Sticky takes me through a few of the basics. He shows me how to jump on to, then over, a low wall (maybe useful if you're being chased by a security guard from WH Smith); as well as how to crawl along a raised partition. The latter movement is apparently best pursued while lowering your centre of gravity and shuffling along, Spider-man style. Unfortunately, I am petrified by the 6ft drop and at one point hug my chest against the wall and clamp my eyes shut, much to the disappointment both of Sticky and of our battle-hardened photographer. It's a bit like Graham Norton cat-burgling.

But this, of course, is as nothing compared with what Saturday's competitors will have to go through. The likes of the American Gabriel "Jaywalker" Nunez, last year's world champion, will pit himself against British competitors such as Paul "Blue Devil" Joseph, George "G-Force" Mayfield and Tim "Livewire" Shieff, runners-up to Nunez last year. The athletes will be rated on attributes such as technical ability, execution, creativity and fluidity. It is, apparently, all about co-opting the street space – which means that engaging with your surroundings in a novelty manner wins you a crucial leg-up.
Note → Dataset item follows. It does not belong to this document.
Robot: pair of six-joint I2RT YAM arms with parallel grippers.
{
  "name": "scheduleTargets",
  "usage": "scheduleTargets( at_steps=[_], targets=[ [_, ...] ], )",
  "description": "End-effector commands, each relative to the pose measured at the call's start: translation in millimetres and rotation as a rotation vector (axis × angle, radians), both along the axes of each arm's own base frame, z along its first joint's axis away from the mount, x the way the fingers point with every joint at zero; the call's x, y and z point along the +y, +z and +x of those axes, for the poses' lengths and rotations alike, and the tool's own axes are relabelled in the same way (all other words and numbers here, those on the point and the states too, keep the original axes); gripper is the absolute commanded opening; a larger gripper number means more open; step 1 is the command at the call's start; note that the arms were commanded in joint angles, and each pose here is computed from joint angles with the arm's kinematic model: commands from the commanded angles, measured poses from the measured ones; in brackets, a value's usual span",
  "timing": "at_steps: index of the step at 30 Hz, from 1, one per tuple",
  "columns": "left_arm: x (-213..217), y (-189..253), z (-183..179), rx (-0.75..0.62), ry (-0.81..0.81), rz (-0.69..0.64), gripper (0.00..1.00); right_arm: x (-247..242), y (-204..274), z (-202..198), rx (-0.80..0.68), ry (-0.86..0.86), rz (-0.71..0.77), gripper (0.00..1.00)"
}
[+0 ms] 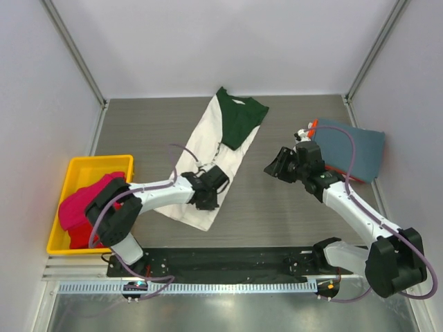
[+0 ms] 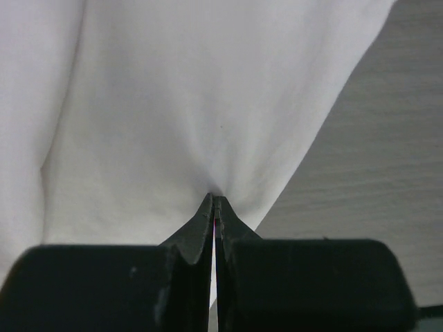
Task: Fold and stack the t-shirts
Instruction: Fold the tshirt
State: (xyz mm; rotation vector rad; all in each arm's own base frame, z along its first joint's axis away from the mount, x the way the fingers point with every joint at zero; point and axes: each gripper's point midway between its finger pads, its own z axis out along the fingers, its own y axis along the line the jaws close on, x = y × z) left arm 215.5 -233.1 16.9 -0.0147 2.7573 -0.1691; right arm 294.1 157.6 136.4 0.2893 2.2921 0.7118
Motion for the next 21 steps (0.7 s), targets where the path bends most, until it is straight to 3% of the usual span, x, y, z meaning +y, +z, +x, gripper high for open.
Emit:
scheduleTargets(
  at_steps=[1,7,8,11,13,17,21],
  targets=[
    [-57.6,-3.8,-43.2,0.122,-0.052,-0.061,0.0,-9.0,11.3,1.3,-0.023,-0.029,-0.011,0.43],
    [-166.7,27.7,-71.4,0.069,-0.187,-0.196,0.0,-37.1,-1.5,-5.9,0.041,-0.128,-0.095,0.43],
    [-203.4,49.7,-78.1,0.058,-0.233,-0.305,0.0,-42.9,-4.5,-9.2,0.055,-0.145,-0.1,0.43],
    [-218.8,90.3,-77.1,0.013,-0.25,-0.445,0.01,-42.4,-5.8,-13.4,0.064,-0.136,-0.093,0.43],
    [-204.1,119.7,-73.2,-0.038,-0.252,-0.489,0.03,-40.2,-7.1,-15.7,0.07,-0.127,-0.084,0.43],
    [-139.8,136.5,-56.6,-0.093,-0.185,-0.449,0.06,-22.4,-13.9,-18.4,0.099,-0.054,-0.024,0.43],
    [-53.2,132.5,-37.0,-0.131,-0.064,-0.359,0.06,14.5,-21.3,-28.1,0.134,0.057,0.019,0.31]
  ],
)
They will do all this on a variety of specially-built devices, such as vertical pipes, angled kicker walls and scaffolding to allow for a "multitude of techniques" to be showcased. Crucially, this year there will be no matting to cushion the inevitable falls. Apparently these interfere with the athletes' grip and "stifle their flow".

Not everyone sees such events as a great excuse for a free-running love jamboree; dissenting voices in the free-running community – which has some 4,000 followers in Britain and around 20,000 worldwide – have noted the move into the world of commercialism with trepidation (both years' tournaments have been sponsored by Barclaycard). One free-running blogger, Zorak, writes: "If this is all true about the competition, then it really sucks; it is really sad how money destroys everything." EZ isn't happy about this. "The people who are saying this are the ones who don't have any sponsorship," he says.

Urban Freeflow are no strangers to controversy. They have got into trouble with some veteran free-runners for claiming to be the sport's "official" worldwide "network" – although most of them don't seem too bothered. For now, however, they're just focused on sprinting towards the weekend. "There are going to be a few surprises up people's sleeves," says EZ. "To our detractors, I would say: we are providing a selection of talented, already high-profile athletes the opportunity to showcase their abilities on a significant stage. It is a great mixed bag of competitors and can only help the sport at large. There will be a lot of people stepping up and trying out some moves that we have never seen before."